Фома отпечатлевается своими ногами в материке свежей утренней природы, он ставит на нее штамп своего весомого присутствия. В этом «зловещ<ем> негатив<е>» чувствуется трудно уловимый, но явный налет насилия. По сравнению с образом о пишущем «двумя руками сразу», он окружен не иронией, а какой-то тревожностью, которую рассказчик передает одновременно блестящими, «классически» прозрачными и не до конца понятными, неразбираемыми стихами (тенденция к герметичности, как кажется, в ряде отступлений большой шестой главы возрастает). Между тем, нельзя забывать о двух моментах: во-первых, сам Фома не знает, что, направляясь к своему наставителю в монастырскую мастерскую, он идет на поединок с Искусственной Женщиной. Другими словами, решимость и неутолимость его шага ничего не меняют в том, что схоласт Фома в принципе не знает, «куда идет». Во-вторых, хотя шаги и отпечатываются в почве как в воске, их следы пройдут429. Этот посредственный образ нестабильности может нам напомнить еще раз о «постмодернистичности» поэмы Волохонского, об ее «эпохальности» вопреки или благодаря маргинальности.
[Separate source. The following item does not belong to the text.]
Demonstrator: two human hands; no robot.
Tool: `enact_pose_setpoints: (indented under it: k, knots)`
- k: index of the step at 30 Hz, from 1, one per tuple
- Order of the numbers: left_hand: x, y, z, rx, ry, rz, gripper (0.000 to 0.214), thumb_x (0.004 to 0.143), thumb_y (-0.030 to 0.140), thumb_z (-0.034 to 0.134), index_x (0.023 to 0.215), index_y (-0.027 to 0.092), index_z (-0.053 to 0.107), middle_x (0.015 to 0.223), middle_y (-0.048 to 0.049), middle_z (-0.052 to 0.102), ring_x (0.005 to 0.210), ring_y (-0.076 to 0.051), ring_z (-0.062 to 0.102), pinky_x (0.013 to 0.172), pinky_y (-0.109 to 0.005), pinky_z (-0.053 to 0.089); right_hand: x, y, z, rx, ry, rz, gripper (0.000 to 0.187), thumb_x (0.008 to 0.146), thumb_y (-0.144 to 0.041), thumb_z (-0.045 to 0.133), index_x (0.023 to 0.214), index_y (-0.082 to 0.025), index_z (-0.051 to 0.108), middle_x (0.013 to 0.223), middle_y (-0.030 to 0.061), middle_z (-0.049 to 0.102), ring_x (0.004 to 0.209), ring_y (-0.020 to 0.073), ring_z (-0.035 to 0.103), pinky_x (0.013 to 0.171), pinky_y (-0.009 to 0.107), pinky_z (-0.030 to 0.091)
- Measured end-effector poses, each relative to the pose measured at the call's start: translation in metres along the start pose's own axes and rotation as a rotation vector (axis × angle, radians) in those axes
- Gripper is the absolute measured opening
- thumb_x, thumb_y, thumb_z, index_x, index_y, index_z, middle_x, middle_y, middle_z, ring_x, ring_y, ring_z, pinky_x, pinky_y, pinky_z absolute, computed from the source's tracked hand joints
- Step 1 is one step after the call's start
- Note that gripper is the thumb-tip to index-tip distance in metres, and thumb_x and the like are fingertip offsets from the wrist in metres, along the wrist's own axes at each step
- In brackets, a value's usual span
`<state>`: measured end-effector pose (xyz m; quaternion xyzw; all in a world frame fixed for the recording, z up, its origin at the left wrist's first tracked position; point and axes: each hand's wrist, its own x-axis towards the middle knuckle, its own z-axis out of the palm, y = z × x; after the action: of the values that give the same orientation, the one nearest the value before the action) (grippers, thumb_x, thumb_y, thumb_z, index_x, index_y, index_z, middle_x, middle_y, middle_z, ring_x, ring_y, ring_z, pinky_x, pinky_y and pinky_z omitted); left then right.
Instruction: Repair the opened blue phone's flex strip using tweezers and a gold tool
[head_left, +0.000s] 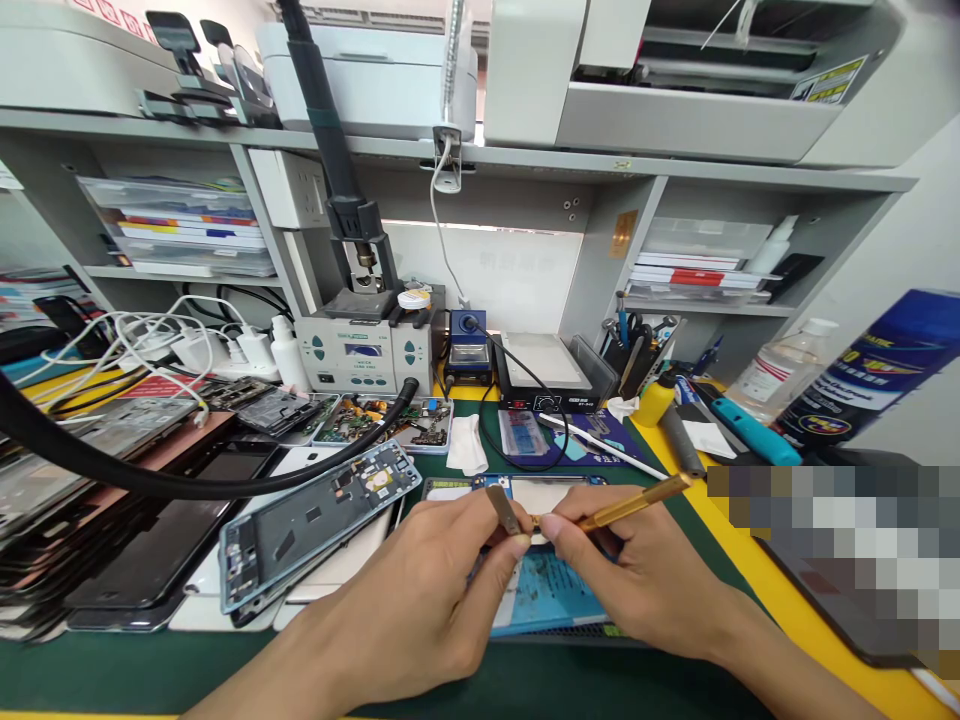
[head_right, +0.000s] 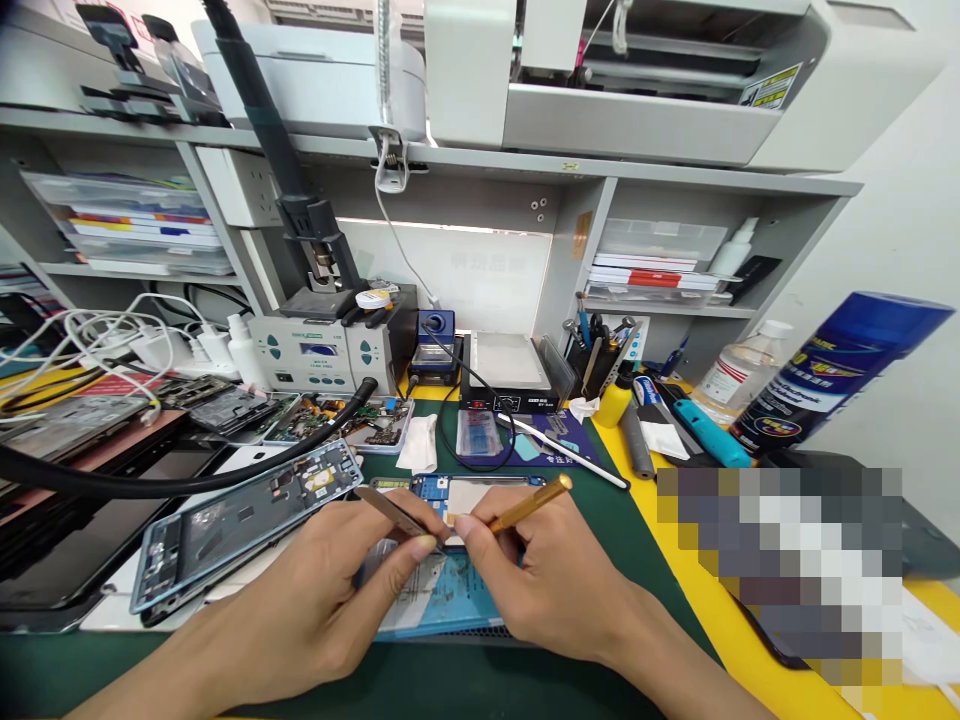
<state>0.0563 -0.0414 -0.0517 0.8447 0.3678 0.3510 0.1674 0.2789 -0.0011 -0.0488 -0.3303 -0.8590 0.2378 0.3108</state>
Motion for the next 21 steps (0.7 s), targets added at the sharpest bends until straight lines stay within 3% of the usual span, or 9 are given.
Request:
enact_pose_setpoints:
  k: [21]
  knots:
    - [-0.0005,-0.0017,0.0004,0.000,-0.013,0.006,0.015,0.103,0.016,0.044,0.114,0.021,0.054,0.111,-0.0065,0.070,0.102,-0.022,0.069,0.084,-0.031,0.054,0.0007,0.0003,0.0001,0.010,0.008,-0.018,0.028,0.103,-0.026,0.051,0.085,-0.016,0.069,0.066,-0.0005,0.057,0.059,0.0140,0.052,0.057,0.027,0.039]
Перед глазами читателя вознеслась поэма как готический собор. Но еще больше выявилась его хрупкость, его внутренняя «пустота», в которой алхимически реагируют друг с другом слова и их «смыслы». Счастливую необязательность, осознание условности и недолговечности этих реакций олицетворяет «житие» Альберта Великого, которое Анри Волохонский переписывает в этой поэме, ставшей его ars poetica. Легенды об Альберте как о маге, а также «опоздание» его канонизации делают его в известном смысле идеальным покровителем эстетики и поэтологии необязательности (не нуждающимся и в упоминании в заглавии произведения о нем). Альберта Волохонского Архангел посвятил в мудрецы благодаря «тупости» или по крайней мере необычайной «простоте». При этом и преданное ухаживание за горошком в молодости, и увлеченные занятия алхимией в «зрелые» годы отмечены общим качеством: искусством неучастия. И здесь гораздо важнее, чем негация, – свобода, состояние по ту сторону негации и аффирмации, то есть свобода, которая вырастает из неучастия как цветок условности.